» **Task inputs**
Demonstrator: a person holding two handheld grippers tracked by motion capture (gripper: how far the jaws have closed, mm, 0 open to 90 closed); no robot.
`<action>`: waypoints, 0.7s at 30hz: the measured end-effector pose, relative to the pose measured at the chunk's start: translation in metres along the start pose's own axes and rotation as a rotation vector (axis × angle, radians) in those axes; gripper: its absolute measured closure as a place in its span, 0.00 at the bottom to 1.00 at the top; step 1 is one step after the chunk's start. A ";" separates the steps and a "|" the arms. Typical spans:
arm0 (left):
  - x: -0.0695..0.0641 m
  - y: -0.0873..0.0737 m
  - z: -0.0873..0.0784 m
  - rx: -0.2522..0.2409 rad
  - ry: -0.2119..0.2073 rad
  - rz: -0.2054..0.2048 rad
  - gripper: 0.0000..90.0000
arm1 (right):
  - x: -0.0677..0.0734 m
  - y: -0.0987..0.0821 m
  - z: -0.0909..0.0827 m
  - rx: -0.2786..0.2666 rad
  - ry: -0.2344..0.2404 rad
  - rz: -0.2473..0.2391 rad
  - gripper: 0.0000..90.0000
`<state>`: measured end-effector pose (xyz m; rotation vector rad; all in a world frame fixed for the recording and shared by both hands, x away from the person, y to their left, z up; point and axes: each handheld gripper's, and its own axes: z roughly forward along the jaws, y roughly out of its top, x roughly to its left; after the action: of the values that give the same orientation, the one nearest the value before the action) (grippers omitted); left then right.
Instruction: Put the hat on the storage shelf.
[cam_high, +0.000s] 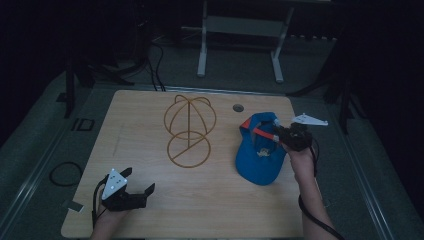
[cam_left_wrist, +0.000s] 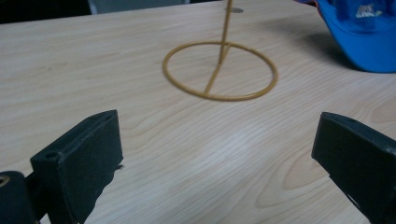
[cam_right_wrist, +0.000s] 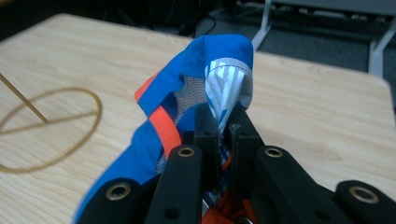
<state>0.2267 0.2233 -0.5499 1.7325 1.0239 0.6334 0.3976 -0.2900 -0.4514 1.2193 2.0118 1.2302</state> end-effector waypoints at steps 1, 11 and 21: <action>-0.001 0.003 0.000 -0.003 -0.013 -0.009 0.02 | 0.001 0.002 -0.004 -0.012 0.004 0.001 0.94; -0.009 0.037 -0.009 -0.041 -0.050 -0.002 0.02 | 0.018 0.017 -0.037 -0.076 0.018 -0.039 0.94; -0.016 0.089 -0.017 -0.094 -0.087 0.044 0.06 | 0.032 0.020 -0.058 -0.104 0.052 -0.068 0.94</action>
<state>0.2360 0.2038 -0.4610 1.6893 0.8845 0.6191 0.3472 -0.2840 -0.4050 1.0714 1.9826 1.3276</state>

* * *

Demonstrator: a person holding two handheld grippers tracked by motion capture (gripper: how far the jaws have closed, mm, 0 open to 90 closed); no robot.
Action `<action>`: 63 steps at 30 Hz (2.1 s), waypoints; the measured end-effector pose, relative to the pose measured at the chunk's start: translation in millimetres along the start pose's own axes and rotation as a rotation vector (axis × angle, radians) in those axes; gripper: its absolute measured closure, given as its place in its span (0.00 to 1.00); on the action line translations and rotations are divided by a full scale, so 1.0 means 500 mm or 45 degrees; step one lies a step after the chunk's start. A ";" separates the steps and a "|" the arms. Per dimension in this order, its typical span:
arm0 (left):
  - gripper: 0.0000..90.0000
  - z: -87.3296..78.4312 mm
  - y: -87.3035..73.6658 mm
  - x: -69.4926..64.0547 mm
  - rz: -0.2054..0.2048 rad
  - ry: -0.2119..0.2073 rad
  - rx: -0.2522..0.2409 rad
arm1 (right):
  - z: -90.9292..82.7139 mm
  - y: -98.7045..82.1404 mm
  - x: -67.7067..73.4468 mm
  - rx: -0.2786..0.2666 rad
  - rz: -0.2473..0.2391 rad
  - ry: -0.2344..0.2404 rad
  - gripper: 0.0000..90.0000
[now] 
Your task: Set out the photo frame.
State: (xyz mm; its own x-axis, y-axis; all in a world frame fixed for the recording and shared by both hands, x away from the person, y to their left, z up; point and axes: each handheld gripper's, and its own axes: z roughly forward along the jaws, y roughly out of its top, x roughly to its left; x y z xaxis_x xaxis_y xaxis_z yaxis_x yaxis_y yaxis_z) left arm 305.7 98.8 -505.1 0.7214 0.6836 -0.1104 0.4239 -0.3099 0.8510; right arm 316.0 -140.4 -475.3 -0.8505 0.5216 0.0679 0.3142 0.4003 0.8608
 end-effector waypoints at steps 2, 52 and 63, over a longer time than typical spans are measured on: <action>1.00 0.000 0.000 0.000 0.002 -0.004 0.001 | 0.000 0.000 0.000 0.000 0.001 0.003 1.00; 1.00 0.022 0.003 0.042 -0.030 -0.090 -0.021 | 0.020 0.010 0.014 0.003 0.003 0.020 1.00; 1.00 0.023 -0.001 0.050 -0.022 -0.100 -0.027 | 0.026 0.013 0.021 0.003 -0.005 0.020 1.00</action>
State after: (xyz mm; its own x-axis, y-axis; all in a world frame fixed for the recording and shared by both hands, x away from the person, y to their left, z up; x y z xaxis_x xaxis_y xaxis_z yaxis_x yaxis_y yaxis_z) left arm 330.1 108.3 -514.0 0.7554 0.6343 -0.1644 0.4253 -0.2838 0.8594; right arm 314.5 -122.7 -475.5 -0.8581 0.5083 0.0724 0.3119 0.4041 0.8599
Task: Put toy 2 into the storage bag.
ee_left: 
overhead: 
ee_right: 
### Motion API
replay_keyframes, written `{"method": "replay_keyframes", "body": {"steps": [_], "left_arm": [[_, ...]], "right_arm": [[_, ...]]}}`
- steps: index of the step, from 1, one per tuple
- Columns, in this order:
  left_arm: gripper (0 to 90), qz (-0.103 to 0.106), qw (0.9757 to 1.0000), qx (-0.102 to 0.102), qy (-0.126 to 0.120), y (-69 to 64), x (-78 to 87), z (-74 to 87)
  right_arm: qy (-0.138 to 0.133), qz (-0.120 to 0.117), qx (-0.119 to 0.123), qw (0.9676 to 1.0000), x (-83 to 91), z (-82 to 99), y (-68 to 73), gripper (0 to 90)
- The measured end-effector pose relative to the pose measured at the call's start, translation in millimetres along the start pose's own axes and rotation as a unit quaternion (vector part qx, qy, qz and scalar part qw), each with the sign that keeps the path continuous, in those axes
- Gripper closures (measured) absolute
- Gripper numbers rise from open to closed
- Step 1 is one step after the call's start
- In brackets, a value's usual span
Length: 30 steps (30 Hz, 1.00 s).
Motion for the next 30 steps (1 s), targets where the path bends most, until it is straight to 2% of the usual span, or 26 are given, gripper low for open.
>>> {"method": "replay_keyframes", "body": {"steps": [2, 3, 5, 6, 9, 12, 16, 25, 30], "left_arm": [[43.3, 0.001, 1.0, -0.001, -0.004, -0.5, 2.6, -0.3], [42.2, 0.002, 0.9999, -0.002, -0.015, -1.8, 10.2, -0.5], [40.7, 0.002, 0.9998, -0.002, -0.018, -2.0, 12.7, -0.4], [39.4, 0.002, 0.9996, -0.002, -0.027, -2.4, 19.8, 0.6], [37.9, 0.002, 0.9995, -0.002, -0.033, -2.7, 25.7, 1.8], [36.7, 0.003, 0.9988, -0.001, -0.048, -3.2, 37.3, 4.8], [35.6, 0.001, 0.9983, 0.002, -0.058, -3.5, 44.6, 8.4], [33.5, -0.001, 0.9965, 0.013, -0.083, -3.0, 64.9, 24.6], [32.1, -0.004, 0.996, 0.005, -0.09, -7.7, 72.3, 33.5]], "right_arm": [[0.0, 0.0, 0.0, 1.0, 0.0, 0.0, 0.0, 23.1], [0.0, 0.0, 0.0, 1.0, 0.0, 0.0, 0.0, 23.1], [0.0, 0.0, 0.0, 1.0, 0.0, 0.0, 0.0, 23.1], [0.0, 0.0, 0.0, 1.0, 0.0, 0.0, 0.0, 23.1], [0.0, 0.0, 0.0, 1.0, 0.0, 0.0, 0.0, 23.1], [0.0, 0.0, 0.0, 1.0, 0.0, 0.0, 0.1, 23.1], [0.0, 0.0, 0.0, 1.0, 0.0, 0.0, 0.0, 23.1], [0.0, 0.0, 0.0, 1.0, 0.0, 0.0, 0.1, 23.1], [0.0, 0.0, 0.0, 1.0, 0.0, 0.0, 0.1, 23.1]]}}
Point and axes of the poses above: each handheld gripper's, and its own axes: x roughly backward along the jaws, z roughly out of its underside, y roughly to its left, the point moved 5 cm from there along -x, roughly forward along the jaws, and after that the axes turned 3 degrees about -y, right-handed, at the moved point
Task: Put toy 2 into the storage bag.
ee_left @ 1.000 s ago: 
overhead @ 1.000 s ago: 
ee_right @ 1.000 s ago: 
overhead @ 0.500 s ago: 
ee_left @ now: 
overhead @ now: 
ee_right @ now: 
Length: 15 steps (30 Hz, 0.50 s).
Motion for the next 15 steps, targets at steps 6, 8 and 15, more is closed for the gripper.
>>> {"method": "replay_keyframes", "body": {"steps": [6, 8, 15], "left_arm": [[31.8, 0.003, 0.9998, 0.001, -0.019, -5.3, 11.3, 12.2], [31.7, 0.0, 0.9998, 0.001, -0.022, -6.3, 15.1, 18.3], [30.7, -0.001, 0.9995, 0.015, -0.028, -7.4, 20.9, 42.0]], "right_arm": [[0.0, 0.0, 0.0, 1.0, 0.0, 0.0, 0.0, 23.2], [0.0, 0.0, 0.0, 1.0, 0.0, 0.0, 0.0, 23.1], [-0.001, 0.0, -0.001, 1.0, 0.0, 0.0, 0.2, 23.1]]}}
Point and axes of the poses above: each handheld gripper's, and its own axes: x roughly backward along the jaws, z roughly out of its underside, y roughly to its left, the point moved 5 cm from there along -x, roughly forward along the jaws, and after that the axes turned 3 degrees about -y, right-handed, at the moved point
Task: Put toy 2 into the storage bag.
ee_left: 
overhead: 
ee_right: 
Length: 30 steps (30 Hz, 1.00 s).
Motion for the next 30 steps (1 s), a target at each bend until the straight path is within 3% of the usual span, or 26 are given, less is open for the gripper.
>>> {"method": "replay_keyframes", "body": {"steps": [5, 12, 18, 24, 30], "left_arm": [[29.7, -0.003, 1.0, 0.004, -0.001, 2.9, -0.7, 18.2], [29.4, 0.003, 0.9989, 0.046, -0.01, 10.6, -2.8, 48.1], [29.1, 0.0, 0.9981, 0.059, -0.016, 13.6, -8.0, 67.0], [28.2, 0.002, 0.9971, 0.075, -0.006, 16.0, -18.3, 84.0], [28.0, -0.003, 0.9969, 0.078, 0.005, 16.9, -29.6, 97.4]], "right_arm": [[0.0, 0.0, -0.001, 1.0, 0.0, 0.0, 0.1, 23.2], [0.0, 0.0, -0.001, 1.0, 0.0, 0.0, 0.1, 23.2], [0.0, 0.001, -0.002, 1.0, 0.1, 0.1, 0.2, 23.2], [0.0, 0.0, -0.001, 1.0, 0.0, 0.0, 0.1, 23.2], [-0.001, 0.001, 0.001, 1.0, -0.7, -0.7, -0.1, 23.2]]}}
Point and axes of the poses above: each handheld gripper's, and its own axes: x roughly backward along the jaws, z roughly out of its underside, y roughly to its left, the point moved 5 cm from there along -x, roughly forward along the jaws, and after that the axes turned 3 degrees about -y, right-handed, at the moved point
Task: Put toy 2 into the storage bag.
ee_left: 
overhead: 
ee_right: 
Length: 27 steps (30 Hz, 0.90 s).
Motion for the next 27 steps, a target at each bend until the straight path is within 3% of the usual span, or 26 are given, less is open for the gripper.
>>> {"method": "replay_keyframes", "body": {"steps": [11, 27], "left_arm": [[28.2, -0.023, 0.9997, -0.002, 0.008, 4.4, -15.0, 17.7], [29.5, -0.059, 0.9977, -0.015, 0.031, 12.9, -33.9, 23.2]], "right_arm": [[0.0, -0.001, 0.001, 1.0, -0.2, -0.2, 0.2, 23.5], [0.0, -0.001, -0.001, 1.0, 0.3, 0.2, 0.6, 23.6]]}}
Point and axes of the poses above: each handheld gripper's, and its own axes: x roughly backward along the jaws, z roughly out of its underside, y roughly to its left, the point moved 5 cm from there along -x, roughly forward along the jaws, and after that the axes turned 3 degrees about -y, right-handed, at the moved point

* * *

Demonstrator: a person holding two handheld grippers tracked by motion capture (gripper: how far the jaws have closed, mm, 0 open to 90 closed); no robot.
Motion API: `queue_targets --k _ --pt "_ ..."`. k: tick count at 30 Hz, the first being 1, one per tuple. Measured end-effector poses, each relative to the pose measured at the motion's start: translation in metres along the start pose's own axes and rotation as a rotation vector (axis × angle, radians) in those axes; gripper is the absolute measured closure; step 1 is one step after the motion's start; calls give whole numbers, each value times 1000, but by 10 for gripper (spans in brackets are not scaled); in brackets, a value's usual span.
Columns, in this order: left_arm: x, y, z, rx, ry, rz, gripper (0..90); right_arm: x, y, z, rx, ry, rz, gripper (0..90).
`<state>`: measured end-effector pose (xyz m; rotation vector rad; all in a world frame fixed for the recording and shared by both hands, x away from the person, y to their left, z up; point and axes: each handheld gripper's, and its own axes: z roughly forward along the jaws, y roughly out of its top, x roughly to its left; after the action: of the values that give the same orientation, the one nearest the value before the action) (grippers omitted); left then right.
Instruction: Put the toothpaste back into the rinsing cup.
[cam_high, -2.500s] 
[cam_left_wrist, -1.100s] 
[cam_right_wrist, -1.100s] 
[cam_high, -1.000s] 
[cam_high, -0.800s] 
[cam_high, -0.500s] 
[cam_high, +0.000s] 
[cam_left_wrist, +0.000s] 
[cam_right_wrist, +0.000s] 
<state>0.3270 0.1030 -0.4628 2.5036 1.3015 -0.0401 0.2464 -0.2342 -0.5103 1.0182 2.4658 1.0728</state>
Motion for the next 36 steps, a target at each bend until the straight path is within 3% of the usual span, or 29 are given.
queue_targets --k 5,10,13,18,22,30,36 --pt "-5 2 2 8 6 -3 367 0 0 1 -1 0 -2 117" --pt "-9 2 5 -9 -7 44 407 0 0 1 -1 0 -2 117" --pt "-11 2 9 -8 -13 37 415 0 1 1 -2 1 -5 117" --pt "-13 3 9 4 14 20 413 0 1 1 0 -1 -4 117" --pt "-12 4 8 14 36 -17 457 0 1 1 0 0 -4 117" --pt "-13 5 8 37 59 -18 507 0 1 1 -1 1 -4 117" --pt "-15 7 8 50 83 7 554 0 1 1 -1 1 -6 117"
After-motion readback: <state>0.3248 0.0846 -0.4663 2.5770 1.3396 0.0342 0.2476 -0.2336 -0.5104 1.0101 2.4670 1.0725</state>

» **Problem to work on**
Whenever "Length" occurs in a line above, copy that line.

» **Response to this task**
Length: 30 steps (30 Hz, 1.00 s).
Length: 15 steps (30 Hz, 0.50 s).
Length: 30 steps (30 Hz, 1.00 s).
Length: 27 steps (30 Hz, 0.90 s).

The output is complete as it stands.